Only the lines from the first line of the data through the line containing "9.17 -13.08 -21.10" belong in the answer, transcribed exactly; pictures do not.

******************************

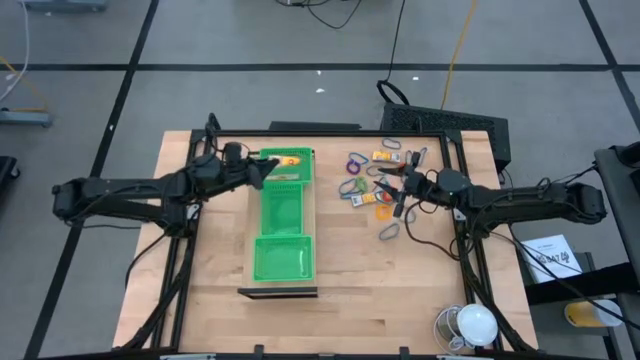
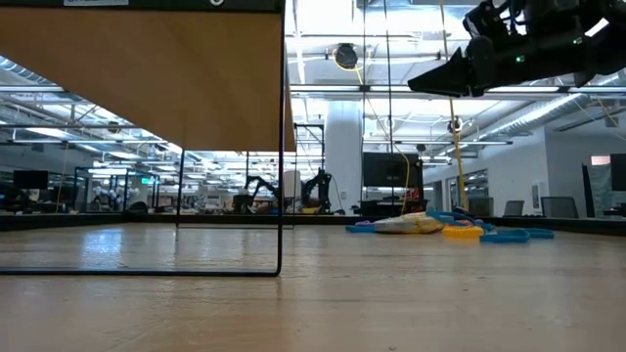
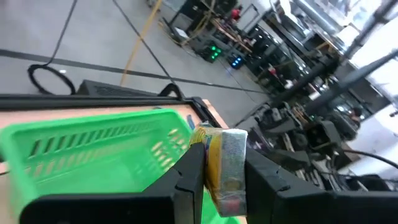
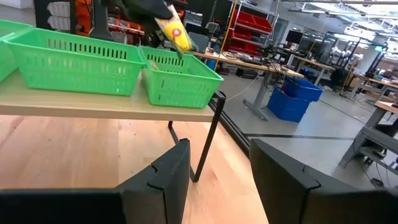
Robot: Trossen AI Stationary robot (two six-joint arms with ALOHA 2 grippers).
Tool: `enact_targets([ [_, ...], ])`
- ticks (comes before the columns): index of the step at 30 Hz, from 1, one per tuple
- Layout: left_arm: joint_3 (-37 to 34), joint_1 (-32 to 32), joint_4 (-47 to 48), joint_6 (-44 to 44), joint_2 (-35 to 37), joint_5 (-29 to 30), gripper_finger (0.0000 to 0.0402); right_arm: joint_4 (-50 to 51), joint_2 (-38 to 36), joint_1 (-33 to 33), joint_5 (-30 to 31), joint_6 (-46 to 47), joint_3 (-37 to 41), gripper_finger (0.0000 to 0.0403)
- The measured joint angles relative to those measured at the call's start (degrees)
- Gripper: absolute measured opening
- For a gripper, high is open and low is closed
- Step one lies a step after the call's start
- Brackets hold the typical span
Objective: Pick & Place Office Desk Supplies
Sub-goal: Put the yellow crayon box into the top green bin on the shelf
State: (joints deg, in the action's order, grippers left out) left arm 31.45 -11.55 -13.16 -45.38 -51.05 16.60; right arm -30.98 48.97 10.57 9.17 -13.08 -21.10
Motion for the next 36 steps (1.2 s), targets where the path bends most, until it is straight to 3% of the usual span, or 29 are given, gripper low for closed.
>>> enact_targets([
  [15,-0.27,-0.81,0.27,-1.57,-1.47,0.49,0.0126,0.0,0.0,-0.02,-0.17,0.0,0.0,0.0155],
  [26,-0.27,-0.81,1.15,-0.85,-1.46,0.54,0.0211,0.0,0.0,-0.02,-0.2,0.26,0.0,0.0155],
  [36,-0.18,-0.79,-7.0,1.77,0.95,-2.05,0.0239,1.07,0.02,-0.02,-0.15,1.61,0.0,0.0155],
])
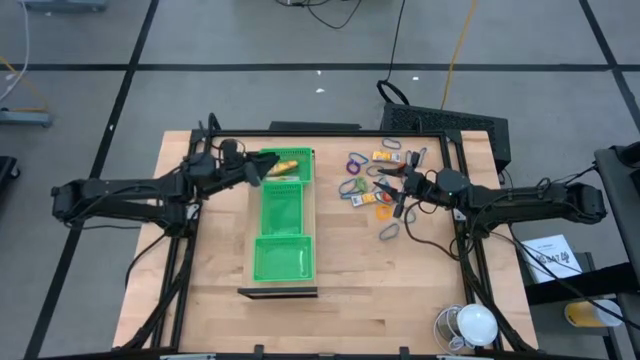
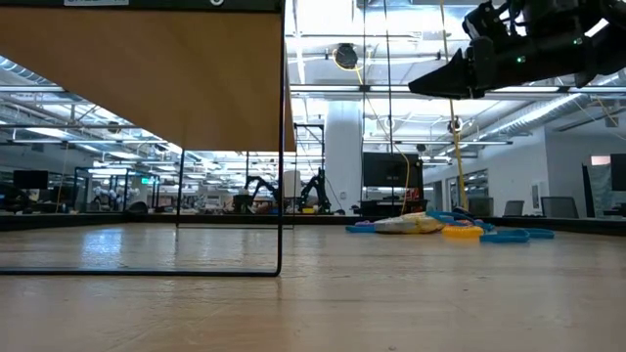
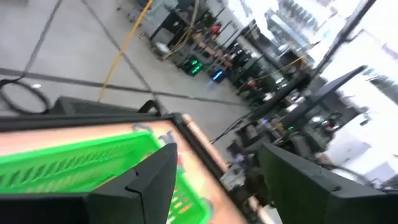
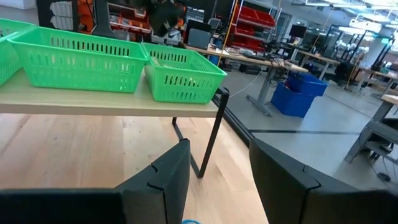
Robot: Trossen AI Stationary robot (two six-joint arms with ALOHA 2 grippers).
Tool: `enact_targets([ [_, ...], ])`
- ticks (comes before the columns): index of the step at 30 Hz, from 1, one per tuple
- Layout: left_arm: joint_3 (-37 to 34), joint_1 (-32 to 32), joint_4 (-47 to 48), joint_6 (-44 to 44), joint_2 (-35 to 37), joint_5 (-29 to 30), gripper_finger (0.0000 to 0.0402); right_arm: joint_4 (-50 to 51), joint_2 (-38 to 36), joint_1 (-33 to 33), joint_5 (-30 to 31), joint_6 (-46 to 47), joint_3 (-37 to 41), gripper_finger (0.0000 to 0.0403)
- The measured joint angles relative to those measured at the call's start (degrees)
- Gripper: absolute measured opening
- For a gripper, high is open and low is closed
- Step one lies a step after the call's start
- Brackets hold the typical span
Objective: Pick & Place Office Desk Supplies
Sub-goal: Put the yellow crayon box into the top green bin on the shelf
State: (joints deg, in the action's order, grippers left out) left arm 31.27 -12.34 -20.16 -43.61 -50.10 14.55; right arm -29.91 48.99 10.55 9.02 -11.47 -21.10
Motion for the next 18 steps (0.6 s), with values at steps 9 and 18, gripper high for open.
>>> enact_targets([
  [9,0.0,-0.02,-0.97,4.06,0.19,3.55,0.0239,-0.23,3.69,0.02,4.63,0.65,-0.02,0.0155],
  [18,0.0,0.2,-0.61,7.51,0.19,3.49,0.0239,2.91,13.49,10.45,2.76,1.49,-0.73,0.0155],
])
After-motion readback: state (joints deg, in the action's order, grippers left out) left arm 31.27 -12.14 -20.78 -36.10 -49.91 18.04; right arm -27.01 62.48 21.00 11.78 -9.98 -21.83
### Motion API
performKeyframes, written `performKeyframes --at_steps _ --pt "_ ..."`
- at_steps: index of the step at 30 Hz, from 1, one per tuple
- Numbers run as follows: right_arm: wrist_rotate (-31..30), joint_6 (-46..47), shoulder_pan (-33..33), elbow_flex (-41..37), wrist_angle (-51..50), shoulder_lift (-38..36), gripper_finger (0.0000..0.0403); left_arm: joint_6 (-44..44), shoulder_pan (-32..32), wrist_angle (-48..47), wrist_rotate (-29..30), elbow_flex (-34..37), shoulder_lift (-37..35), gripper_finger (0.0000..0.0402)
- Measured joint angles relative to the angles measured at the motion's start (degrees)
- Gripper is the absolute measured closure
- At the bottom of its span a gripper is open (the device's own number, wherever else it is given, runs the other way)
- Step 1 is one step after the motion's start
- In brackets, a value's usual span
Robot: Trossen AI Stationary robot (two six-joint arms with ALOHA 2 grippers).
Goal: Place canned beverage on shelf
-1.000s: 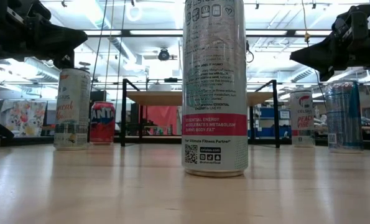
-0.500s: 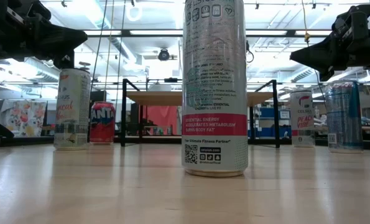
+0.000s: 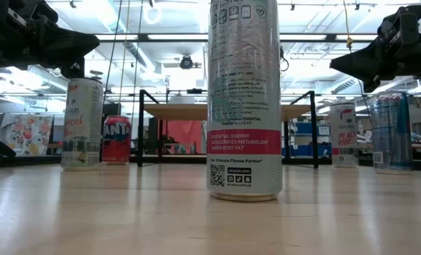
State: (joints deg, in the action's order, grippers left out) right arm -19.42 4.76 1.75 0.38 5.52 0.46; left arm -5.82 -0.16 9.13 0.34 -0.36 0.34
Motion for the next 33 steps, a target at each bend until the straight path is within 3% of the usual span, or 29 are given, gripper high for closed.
performKeyframes --at_steps 33 --pt "0.0 0.0 0.0 0.0 0.0 0.0 0.0353 1.9 0.0 1.9 0.4 0.0 0.0 0.0365"
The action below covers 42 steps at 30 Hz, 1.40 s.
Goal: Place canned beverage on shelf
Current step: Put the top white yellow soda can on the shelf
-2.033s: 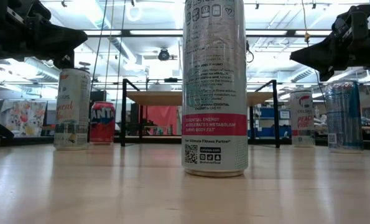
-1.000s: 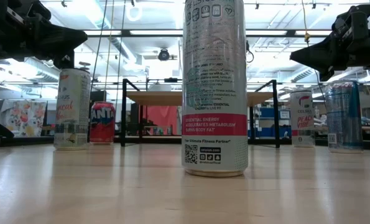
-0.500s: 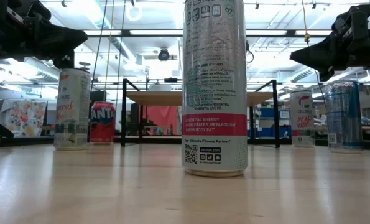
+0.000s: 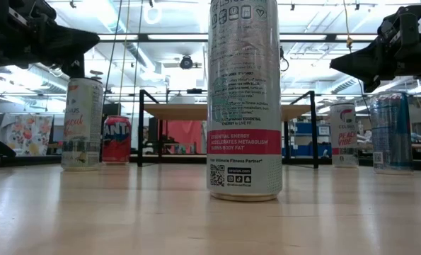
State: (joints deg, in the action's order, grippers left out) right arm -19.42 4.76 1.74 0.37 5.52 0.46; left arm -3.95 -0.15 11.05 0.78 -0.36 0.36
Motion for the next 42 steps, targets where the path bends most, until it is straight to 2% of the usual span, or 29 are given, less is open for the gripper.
performKeyframes --at_steps 11,18,27,42 --pt "0.0 0.0 0.0 0.0 0.0 0.0 0.0353 -2.8 0.0 2.2 0.0 0.0 0.0 0.0365" --pt "0.0 0.0 0.0 0.0 0.0 0.0 0.0353 -0.2 0.0 -0.5 4.1 0.0 0.0 0.0365" --pt "0.0 0.0 0.0 0.0 0.0 0.0 0.0353 1.8 0.0 2.7 3.7 0.0 0.0 0.0365" --pt "0.0 0.0 0.0 0.0 0.0 0.0 0.0353 1.6 0.0 2.1 4.1 0.0 0.0 0.0365"
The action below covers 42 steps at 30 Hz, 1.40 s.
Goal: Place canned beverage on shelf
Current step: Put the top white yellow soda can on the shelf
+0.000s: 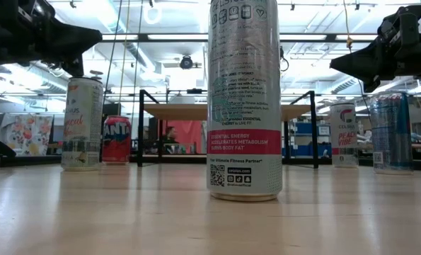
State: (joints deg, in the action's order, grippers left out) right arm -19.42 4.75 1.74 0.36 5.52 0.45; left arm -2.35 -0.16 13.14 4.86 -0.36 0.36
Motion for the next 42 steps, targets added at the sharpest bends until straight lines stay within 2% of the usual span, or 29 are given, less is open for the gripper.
performKeyframes --at_steps 8,13,21,25,28,32,42 --pt "0.0 0.0 0.0 0.0 0.0 0.0 0.0353 0.5 0.1 1.0 -0.4 0.0 0.0 0.0366" --pt "0.0 0.0 0.0 0.0 0.0 0.0 0.0353 -1.8 0.1 2.9 -1.4 0.0 0.0 0.0385" --pt "0.0 0.0 0.0 0.0 0.0 0.0 0.0353 -4.1 0.0 2.2 3.0 0.0 2.1 0.0392" --pt "0.0 0.0 0.0 0.0 0.0 0.0 0.0353 -3.9 0.0 5.7 3.0 0.0 4.3 0.0392" --pt "0.0 0.0 0.0 0.0 0.0 0.0 0.0353 -1.9 0.0 6.4 5.2 -0.3 5.8 0.0391" --pt "0.0 0.0 0.0 0.0 0.0 0.0 0.0353 3.0 0.0 10.3 6.9 -0.7 7.5 0.0374" --pt "-0.3 -0.1 0.0 0.0 0.8 0.0 0.0353 4.5 0.0 12.7 8.9 -0.8 11.8 0.0295"
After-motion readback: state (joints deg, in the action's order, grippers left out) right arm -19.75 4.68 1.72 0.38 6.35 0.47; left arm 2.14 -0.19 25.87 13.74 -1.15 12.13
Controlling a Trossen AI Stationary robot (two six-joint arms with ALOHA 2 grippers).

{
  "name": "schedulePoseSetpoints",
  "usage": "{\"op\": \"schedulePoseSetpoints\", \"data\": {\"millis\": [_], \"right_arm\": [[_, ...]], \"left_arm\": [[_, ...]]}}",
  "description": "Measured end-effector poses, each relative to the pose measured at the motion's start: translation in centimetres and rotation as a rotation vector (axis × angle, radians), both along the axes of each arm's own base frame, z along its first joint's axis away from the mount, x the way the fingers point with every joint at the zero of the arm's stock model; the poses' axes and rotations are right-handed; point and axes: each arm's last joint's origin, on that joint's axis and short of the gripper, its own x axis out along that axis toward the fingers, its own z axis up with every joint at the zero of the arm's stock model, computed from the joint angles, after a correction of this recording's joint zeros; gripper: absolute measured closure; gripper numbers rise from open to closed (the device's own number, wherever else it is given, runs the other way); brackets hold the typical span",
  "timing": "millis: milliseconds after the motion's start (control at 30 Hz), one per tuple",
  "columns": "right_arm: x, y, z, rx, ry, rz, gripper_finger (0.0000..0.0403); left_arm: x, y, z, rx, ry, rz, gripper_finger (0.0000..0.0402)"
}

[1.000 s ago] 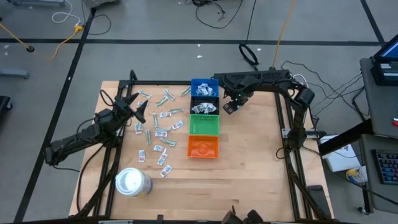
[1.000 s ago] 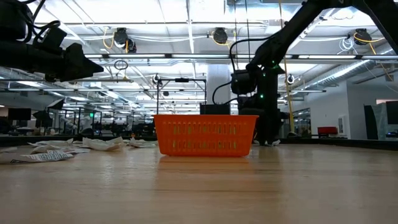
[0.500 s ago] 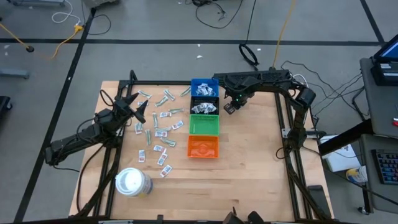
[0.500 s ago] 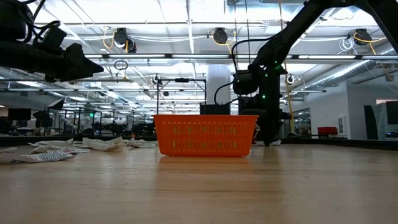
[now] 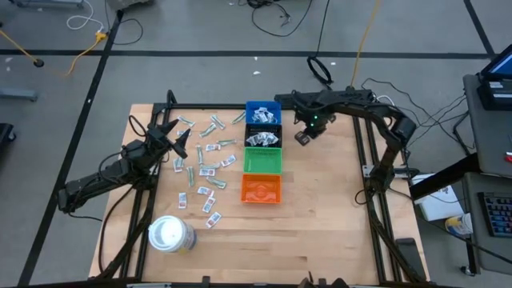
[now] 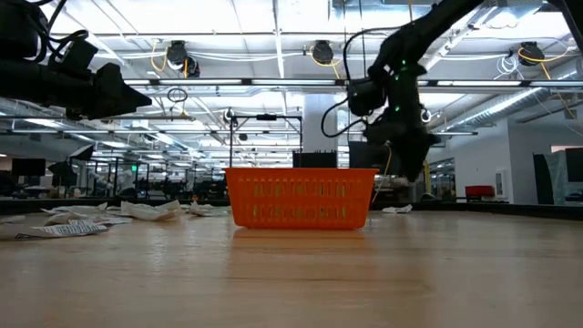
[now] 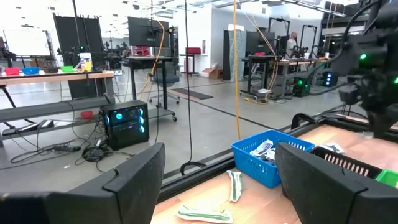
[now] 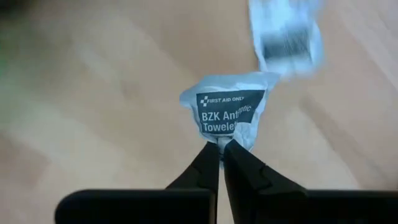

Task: Pick & Place First Aid Supplies
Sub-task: Put the black towelette pack into the black bin

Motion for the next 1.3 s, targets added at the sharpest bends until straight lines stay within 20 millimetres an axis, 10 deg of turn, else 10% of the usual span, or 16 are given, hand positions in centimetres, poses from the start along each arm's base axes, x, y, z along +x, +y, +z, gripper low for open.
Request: {"op": "schedulePoseSetpoints", "data": {"millis": [200, 800, 1300], "right_arm": [[0.1, 0.5, 2.0, 0.036, 0.043, 0.083, 0.0396], [11.4, 1.1, 5.0, -0.065, -0.073, 0.666, 0.0394], [15.3, 0.7, -0.4, -0.034, -0.043, 0.695, 0.0394]], "left_arm": [[0.0, 0.0, 0.0, 0.000, 0.000, -0.001, 0.0096], [0.0, 0.0, 0.0, 0.000, 0.000, -0.001, 0.0096], [0.0, 0.0, 0.0, 0.000, -0.001, -0.001, 0.0096]]}}
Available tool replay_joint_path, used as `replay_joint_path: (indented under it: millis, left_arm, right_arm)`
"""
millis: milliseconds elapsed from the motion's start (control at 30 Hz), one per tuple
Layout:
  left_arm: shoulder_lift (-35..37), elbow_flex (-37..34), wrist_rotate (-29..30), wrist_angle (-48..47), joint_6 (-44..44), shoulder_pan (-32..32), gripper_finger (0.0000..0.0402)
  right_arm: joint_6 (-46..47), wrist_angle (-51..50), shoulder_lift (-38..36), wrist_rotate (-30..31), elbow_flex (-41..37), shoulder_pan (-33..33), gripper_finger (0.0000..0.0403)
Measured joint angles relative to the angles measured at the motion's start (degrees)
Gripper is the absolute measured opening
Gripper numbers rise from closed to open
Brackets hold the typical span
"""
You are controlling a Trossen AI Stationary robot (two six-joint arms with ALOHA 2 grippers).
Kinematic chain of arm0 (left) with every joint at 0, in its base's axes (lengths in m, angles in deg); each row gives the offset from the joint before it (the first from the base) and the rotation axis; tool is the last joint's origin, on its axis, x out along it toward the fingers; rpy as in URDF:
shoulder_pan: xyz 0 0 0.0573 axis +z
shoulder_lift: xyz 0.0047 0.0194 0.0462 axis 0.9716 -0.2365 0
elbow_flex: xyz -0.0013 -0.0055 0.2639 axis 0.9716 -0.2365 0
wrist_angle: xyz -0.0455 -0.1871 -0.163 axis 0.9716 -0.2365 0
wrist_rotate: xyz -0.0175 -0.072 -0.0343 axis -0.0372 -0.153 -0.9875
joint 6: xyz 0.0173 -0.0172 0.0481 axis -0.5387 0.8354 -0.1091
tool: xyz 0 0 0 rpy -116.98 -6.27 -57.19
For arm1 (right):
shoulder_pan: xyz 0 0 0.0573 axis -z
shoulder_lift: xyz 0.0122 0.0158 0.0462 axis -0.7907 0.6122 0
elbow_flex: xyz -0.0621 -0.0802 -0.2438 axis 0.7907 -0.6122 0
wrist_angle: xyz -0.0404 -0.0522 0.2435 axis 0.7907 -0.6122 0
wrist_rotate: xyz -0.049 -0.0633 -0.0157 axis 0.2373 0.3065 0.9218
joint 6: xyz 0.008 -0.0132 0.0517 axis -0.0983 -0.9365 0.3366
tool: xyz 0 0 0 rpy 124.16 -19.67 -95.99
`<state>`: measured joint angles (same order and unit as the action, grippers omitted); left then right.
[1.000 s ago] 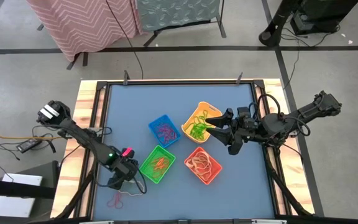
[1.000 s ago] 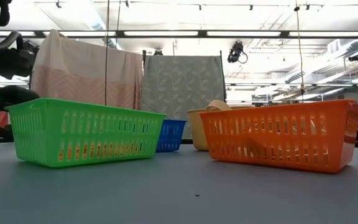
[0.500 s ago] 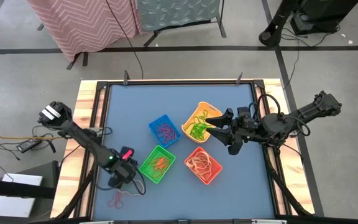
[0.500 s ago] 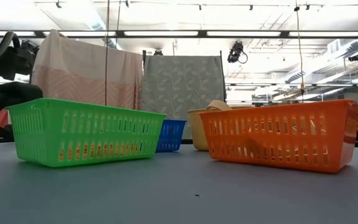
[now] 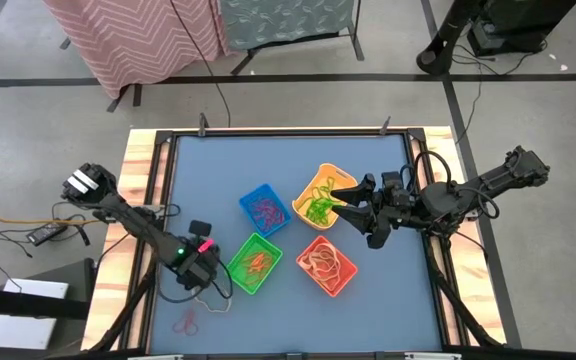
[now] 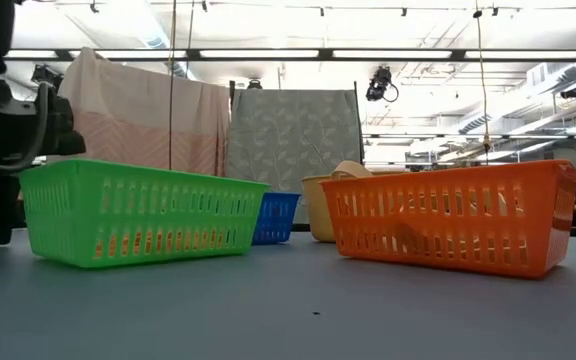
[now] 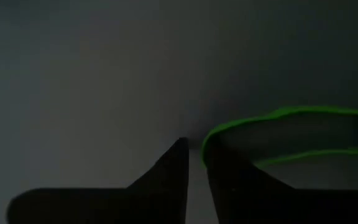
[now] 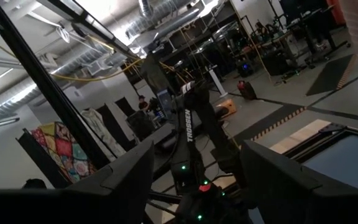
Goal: Sort rubber bands into baskets
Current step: Put the green rubber band into the yellow bin
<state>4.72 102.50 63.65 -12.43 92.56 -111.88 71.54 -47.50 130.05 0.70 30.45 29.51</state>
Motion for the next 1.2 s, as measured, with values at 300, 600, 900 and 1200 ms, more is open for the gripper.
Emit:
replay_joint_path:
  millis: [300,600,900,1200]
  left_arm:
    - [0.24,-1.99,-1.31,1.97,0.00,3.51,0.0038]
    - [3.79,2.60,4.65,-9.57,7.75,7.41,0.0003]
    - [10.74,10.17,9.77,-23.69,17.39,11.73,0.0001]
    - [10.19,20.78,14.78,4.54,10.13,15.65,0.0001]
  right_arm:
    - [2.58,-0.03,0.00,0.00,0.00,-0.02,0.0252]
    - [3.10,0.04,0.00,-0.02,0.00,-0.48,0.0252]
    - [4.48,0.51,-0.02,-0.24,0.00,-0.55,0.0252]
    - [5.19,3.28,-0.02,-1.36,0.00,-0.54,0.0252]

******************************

**Final answer:**
Robot: Trossen AI Stationary robot (two six-joint arms with ALOHA 2 grippers).
Tool: `enact_targets([ [_, ...], ])`
- ticks (comes before the columns): index of the step at 30 Hz, from 1, one per tuple
- Layout: left_arm: joint_3 (-37 to 34), joint_1 (-32 to 32), joint_4 (-47 to 48), joint_6 (-44 to 44), joint_2 (-35 to 37), joint_5 (-29 to 30), gripper_finger (0.0000 to 0.0402); right_arm: joint_4 (-50 to 51), joint_2 (-38 to 36), joint_1 (-33 to 33), joint_5 (-30 to 31), joint_6 (-46 to 47), joint_3 (-37 to 41), gripper_finger (0.0000 to 0.0403)
- The measured joint angles relative to those measured at the call's start (degrees)
- Gripper: absolute measured opening
- For a gripper, high is open and low is closed
- Step one lies a step after the call's start
- Brackets hold the typical span
Objective: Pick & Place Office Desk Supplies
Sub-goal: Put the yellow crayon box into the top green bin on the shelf
State: (joints deg, in the action's order, grippers left out) left arm 31.45 -11.55 -13.16 -45.38 -51.05 16.60; right arm -30.98 48.97 10.57 9.17 -13.08 -21.10

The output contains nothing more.